▶ [Exercise objective]:
All that should be output is the block of lines below from the line with "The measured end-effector" to the line with "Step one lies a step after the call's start", both included, exactly as written.

▶ [Supplied material]:
===============

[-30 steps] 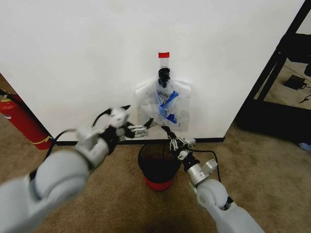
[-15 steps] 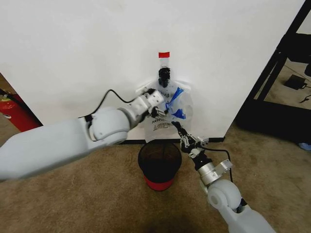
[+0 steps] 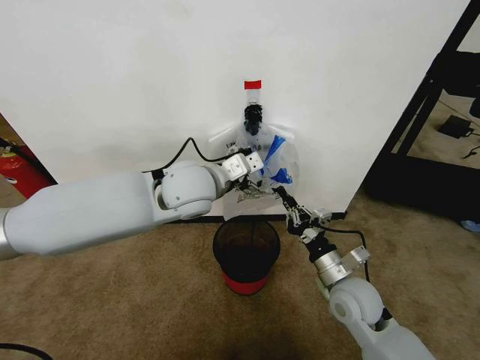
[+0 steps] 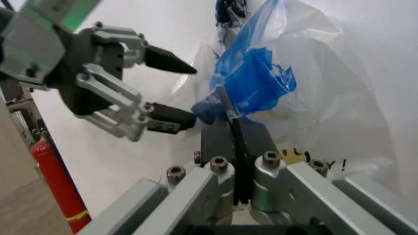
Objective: Pick up the garbage bag from the wall and place it over the trash bin.
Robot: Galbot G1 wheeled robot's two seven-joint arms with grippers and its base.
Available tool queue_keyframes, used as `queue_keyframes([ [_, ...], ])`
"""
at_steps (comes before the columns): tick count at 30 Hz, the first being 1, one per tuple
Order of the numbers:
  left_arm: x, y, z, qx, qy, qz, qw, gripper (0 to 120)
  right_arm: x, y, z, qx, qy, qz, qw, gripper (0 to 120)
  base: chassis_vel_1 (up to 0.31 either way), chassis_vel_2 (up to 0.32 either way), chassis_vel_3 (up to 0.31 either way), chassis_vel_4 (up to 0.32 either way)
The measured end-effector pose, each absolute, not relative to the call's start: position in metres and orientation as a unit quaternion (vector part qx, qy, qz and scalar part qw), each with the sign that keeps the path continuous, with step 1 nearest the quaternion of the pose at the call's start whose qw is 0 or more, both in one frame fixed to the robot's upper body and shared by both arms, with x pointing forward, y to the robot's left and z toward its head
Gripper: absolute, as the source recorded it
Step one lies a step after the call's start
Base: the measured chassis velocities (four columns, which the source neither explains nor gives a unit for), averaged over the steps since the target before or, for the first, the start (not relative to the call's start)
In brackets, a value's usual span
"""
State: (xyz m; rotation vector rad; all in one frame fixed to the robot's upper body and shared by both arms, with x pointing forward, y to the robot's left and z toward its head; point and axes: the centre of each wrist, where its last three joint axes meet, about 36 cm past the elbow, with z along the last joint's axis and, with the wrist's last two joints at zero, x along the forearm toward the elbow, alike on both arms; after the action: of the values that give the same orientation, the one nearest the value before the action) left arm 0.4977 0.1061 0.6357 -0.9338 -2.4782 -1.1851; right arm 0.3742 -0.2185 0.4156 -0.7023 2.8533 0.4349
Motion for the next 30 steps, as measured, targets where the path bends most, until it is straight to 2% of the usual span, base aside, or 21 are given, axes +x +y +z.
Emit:
queue_keyframes([
  [4, 0.502, 0.098, 0.637, -0.323, -0.846, -0.403, 0.133, 58, 0.374, -0.218, 0.415, -0.236, 0.957, 0.145, 0.085, 0, 0.0, 0.0, 0.0, 0.0],
  [6, 0.502, 0.097, 0.638, -0.325, -0.846, -0.401, 0.135, 55, 0.374, -0.218, 0.415, -0.237, 0.957, 0.145, 0.085, 0, 0.0, 0.0, 0.0, 0.0],
  [10, 0.506, 0.095, 0.64, -0.326, -0.847, -0.395, 0.145, 39, 0.374, -0.218, 0.416, -0.238, 0.957, 0.144, 0.085, 0, 0.0, 0.0, 0.0, 0.0],
  [13, 0.511, 0.095, 0.638, -0.32, -0.847, -0.396, 0.15, 25, 0.373, -0.217, 0.418, -0.24, 0.956, 0.143, 0.088, 0, 0.0, 0.0, 0.0, 0.0],
  [16, 0.512, 0.095, 0.637, -0.318, -0.849, -0.394, 0.153, 19, 0.372, -0.217, 0.419, -0.241, 0.956, 0.143, 0.088, 0, 0.0, 0.0, 0.0, 0.0],
  [20, 0.515, 0.094, 0.638, -0.311, -0.853, -0.391, 0.151, 0, 0.371, -0.217, 0.42, -0.242, 0.955, 0.144, 0.089, 0, 0.0, 0.0, 0.0, 0.0],
  [30, 0.497, 0.119, 0.645, -0.273, -0.894, -0.329, 0.133, 0, 0.371, -0.222, 0.416, -0.207, 0.96, 0.166, 0.093, 0, 0.0, 0.0, 0.0, 0.0],
])
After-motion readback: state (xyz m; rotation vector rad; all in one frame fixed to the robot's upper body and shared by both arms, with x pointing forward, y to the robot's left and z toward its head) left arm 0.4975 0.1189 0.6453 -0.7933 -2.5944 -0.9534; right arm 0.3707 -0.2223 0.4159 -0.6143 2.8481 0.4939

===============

▶ [Solution to the problem]:
The measured end-effector pose, each absolute, not relative to the call's start: position in metres and orientation as a unit quaternion (vector part qx, qy, qz and scalar part qw), each with the sign that keeps the path continuous, with step 1 nearest the quaternion of the pose at the call's start whose qw is 0 or more, both in one frame fixed to the robot's upper body and shared by both arms, with x pointing forward, y to the robot's left and z toward its head
Gripper: absolute, as the source recorded it
Step one lies a step after the call's start

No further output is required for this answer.